* [What needs to be done]
The answer must be a single number: the count of lines in the listing that hold the string "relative".

* [Extracted data]
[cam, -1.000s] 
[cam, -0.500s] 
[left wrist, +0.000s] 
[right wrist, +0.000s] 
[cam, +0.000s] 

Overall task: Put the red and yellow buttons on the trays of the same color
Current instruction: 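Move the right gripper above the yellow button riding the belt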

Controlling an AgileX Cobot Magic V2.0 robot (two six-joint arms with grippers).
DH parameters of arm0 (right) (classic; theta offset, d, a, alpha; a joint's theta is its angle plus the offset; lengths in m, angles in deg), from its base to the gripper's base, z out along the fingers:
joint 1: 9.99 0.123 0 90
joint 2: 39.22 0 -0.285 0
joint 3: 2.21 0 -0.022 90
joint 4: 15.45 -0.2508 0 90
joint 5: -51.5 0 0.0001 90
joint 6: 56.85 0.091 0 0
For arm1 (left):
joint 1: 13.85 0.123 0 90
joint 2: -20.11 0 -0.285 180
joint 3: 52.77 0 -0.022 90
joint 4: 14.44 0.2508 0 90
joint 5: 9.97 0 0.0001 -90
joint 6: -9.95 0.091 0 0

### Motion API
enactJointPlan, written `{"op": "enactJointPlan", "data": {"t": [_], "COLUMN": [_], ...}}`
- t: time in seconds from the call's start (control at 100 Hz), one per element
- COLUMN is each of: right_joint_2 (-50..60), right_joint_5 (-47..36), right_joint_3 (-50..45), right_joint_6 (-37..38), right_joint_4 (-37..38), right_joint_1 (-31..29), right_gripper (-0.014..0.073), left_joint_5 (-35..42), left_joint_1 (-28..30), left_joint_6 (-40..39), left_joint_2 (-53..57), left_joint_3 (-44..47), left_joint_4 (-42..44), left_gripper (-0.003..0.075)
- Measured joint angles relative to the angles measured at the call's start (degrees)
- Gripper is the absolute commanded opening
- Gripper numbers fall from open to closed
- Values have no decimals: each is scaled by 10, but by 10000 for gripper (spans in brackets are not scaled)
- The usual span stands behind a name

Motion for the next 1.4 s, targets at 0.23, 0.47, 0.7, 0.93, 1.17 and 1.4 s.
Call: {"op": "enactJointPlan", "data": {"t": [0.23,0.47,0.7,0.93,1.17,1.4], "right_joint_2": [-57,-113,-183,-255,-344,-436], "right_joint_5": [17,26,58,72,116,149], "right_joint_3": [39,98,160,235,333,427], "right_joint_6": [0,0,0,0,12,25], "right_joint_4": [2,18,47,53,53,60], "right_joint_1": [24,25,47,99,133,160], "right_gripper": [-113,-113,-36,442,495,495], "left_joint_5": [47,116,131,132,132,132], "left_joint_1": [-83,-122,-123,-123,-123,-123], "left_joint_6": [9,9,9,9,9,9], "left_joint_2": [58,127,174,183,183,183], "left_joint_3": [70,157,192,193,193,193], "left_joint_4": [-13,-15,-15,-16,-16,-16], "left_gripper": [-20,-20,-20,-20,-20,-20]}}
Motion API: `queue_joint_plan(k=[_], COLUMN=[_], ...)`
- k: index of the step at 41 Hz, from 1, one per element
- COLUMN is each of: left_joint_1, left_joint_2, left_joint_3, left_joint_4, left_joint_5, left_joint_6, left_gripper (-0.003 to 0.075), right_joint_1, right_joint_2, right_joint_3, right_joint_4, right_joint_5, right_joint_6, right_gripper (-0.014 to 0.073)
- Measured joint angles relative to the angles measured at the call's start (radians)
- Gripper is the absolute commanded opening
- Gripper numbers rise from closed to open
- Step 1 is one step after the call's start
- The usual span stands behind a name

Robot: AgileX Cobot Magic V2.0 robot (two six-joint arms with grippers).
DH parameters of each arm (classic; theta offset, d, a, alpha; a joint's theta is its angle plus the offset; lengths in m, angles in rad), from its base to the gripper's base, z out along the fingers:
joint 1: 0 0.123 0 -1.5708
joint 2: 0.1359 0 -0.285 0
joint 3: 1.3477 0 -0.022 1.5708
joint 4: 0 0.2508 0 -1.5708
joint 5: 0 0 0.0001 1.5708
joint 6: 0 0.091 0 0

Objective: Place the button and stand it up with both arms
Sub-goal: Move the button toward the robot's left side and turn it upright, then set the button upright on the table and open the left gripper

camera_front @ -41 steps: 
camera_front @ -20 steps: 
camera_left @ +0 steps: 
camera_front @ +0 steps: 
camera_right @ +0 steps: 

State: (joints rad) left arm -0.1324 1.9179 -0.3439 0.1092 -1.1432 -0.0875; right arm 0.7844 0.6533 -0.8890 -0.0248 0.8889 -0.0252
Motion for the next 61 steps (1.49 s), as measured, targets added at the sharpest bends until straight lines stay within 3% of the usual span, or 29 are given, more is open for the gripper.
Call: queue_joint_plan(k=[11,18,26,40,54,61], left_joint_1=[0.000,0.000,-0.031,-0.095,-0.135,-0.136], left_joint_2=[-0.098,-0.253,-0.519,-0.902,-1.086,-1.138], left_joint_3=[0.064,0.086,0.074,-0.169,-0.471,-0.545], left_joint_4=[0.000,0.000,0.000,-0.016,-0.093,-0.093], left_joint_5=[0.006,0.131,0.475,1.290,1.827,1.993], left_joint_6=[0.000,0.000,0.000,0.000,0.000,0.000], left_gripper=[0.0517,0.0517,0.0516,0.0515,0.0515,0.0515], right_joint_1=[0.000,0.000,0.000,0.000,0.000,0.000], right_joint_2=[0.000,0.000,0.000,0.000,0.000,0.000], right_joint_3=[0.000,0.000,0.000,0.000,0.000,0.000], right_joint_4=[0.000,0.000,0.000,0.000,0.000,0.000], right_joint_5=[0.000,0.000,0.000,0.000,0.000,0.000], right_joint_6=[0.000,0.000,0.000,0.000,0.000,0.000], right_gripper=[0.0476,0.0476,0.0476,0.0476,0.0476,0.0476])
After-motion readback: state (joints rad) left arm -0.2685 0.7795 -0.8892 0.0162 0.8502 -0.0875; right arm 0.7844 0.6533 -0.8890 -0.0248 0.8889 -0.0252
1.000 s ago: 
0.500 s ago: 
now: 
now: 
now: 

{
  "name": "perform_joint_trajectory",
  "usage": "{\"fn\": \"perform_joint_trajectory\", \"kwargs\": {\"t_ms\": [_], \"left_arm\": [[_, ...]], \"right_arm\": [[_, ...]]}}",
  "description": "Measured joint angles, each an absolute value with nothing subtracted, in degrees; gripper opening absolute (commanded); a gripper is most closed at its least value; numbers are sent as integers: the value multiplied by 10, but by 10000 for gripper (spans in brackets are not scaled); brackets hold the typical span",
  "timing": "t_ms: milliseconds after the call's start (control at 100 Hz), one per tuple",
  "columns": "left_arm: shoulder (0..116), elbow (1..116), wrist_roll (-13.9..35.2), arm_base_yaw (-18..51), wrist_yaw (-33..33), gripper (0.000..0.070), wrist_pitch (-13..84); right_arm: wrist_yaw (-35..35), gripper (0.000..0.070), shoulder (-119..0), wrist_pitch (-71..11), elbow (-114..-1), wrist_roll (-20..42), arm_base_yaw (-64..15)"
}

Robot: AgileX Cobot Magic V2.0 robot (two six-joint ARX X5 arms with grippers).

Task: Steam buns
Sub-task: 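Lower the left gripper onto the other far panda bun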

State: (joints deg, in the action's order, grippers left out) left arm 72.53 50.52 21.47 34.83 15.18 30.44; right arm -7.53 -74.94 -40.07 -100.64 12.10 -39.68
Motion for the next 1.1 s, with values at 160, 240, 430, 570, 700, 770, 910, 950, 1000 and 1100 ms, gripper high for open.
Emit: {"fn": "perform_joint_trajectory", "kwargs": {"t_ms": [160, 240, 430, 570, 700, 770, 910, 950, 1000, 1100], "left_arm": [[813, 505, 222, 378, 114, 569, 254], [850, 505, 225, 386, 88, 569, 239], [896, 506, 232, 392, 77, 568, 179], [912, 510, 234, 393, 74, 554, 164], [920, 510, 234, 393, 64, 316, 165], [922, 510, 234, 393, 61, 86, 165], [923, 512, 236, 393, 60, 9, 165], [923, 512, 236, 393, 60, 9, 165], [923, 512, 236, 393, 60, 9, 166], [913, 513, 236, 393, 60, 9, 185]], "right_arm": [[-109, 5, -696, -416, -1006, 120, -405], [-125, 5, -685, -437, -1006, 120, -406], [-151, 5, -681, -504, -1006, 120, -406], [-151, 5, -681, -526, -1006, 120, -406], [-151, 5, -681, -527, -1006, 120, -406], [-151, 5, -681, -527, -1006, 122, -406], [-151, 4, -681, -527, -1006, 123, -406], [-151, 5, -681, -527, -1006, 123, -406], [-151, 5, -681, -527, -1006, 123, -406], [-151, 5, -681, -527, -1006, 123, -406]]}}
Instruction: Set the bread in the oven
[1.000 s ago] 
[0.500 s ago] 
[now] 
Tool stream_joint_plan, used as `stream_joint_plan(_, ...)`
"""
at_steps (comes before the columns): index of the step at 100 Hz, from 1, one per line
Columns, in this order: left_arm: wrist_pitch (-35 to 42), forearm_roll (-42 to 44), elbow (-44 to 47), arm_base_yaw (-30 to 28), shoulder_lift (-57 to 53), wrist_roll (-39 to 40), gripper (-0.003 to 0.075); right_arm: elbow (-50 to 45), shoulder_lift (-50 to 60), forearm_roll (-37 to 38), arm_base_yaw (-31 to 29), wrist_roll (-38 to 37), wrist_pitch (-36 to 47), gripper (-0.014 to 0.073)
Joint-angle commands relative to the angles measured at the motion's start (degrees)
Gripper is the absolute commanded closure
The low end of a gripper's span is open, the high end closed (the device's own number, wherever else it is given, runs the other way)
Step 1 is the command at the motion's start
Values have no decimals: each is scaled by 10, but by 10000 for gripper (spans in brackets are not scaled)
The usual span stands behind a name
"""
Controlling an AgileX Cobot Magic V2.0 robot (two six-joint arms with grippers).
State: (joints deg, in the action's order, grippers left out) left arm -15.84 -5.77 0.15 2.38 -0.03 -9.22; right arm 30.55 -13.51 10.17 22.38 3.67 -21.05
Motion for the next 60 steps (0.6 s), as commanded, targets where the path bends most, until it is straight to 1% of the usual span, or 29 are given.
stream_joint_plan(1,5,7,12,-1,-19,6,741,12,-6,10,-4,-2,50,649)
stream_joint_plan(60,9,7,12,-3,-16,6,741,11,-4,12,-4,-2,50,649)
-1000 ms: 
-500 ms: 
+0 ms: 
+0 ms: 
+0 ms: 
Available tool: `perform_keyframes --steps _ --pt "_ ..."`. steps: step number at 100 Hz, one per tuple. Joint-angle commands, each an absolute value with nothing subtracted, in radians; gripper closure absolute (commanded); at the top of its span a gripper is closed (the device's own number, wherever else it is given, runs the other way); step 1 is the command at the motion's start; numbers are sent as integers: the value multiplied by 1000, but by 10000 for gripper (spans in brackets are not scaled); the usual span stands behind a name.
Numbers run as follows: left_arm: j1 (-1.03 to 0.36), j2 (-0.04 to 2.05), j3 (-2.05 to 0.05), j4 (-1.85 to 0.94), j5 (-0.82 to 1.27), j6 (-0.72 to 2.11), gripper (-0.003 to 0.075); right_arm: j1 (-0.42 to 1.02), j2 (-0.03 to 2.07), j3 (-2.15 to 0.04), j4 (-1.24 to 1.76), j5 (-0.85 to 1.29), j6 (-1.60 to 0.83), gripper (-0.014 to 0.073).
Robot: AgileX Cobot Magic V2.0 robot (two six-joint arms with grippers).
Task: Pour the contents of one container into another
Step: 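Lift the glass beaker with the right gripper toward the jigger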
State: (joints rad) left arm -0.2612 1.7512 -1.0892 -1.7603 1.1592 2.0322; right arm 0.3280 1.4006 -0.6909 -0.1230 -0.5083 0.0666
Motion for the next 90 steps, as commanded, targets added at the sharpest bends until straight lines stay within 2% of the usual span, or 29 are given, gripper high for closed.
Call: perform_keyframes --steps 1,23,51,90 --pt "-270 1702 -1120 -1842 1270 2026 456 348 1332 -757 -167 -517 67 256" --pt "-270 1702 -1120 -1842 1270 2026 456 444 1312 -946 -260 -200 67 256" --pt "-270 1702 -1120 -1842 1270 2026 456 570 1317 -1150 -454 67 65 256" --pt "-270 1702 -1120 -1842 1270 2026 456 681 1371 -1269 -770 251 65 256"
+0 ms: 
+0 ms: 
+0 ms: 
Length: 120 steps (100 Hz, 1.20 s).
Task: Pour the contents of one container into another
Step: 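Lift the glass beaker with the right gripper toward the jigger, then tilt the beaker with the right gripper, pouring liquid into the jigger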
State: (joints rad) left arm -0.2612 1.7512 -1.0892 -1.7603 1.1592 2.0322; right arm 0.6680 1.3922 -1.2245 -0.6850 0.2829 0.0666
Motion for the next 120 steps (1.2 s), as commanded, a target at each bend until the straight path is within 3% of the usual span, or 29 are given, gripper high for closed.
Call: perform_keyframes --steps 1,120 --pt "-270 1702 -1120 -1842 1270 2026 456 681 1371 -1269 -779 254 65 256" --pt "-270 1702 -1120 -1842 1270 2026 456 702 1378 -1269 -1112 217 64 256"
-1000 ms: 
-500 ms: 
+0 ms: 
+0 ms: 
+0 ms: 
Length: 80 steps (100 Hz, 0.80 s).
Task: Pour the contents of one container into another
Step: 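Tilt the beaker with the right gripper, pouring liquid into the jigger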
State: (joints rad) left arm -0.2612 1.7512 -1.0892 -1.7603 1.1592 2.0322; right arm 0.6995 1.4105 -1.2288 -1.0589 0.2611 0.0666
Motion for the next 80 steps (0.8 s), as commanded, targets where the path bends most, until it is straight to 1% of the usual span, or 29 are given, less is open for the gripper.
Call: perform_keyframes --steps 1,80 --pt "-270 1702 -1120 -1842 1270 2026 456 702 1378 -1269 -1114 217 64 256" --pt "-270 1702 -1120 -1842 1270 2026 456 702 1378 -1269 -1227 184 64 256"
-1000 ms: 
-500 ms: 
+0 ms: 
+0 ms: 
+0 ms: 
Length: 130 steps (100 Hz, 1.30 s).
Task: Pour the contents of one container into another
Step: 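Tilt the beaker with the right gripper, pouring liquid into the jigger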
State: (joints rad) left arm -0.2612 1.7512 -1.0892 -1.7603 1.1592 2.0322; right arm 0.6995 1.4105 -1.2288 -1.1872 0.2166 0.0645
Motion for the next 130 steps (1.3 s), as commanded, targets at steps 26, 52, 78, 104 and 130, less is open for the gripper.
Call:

* [Output of the exercise]
3